# Available data
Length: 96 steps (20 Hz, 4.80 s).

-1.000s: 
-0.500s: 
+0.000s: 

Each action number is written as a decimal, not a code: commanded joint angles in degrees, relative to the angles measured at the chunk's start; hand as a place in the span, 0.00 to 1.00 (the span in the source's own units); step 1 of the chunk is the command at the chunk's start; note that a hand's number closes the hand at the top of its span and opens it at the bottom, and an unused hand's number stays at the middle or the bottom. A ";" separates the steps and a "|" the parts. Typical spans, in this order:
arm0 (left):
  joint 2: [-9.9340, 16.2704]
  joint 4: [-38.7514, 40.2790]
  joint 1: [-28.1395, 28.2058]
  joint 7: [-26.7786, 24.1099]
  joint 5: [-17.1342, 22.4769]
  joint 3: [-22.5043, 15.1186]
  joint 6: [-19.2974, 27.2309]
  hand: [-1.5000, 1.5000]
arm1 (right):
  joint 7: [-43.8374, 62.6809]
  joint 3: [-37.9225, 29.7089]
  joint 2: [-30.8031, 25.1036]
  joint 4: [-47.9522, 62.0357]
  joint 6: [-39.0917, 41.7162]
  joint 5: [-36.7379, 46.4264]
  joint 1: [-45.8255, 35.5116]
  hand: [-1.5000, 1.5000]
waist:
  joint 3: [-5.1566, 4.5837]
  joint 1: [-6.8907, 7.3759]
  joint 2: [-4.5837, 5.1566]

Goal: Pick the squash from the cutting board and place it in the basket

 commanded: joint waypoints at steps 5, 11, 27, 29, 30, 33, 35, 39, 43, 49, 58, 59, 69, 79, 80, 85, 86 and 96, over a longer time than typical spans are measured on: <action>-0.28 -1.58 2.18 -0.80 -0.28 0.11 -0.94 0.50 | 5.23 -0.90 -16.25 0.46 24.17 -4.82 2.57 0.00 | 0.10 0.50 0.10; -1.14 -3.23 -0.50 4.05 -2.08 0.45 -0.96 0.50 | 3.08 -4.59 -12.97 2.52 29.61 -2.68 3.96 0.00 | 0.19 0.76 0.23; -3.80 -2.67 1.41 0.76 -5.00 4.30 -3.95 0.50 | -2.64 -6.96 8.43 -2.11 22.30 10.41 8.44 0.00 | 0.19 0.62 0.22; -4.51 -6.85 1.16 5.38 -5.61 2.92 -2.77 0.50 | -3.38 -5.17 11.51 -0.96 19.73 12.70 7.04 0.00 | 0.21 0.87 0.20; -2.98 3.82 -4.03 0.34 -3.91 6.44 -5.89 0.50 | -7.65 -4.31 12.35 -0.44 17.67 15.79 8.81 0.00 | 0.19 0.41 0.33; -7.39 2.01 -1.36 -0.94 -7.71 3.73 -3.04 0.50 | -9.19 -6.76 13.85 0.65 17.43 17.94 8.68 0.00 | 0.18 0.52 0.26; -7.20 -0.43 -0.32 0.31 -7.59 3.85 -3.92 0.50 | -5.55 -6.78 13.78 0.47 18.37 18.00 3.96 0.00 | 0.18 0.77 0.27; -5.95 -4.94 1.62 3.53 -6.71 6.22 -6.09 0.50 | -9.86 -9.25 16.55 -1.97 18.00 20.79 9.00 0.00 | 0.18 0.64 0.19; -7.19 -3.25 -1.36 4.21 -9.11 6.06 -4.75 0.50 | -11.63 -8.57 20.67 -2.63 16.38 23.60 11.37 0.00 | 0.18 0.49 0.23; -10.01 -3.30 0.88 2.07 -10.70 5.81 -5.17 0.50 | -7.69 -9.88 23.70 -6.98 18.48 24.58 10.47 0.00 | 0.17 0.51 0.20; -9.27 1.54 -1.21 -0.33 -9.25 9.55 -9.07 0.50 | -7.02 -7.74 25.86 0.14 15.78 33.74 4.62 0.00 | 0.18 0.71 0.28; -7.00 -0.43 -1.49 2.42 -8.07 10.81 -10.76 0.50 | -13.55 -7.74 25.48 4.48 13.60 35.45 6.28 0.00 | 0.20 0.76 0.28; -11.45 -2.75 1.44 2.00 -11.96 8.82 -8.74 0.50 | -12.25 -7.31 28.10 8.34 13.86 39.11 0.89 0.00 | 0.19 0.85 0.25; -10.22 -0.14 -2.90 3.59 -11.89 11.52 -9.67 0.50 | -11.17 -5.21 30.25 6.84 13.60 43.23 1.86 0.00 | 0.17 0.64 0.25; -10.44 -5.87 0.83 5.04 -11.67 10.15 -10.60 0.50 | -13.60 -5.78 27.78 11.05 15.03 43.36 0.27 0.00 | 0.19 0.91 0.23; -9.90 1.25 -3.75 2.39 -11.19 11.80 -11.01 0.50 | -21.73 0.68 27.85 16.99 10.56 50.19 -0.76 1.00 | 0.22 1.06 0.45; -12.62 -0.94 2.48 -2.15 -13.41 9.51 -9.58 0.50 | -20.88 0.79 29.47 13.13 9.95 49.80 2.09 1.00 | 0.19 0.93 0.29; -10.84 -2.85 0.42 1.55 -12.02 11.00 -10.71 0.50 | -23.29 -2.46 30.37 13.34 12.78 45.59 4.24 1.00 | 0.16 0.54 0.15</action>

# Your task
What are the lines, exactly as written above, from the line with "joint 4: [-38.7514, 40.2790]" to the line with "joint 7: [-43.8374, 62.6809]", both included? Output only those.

# Exercise output
  joint 4: [-38.7514, 40.2790]
  joint 1: [-28.1395, 28.2058]
  joint 7: [-26.7786, 24.1099]
  joint 5: [-17.1342, 22.4769]
  joint 3: [-22.5043, 15.1186]
  joint 6: [-19.2974, 27.2309]
  hand: [-1.5000, 1.5000]
arm1 (right):
  joint 7: [-43.8374, 62.6809]

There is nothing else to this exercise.